» Task item:
Take the line that contains "black base mounting" as the first line and the last line of the material below as the final one; reproduce exactly the lines between, inclusive.

### Input ###

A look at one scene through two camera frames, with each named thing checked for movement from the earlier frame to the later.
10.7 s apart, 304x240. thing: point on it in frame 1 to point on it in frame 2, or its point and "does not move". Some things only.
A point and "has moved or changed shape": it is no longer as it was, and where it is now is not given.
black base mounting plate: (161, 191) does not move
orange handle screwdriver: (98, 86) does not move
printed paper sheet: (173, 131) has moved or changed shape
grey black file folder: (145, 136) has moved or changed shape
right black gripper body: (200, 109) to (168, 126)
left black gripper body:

###

» Response to the task:
black base mounting plate: (161, 191) does not move
orange handle screwdriver: (98, 86) does not move
printed paper sheet: (173, 131) has moved or changed shape
grey black file folder: (145, 136) has moved or changed shape
right black gripper body: (200, 109) to (168, 126)
left black gripper body:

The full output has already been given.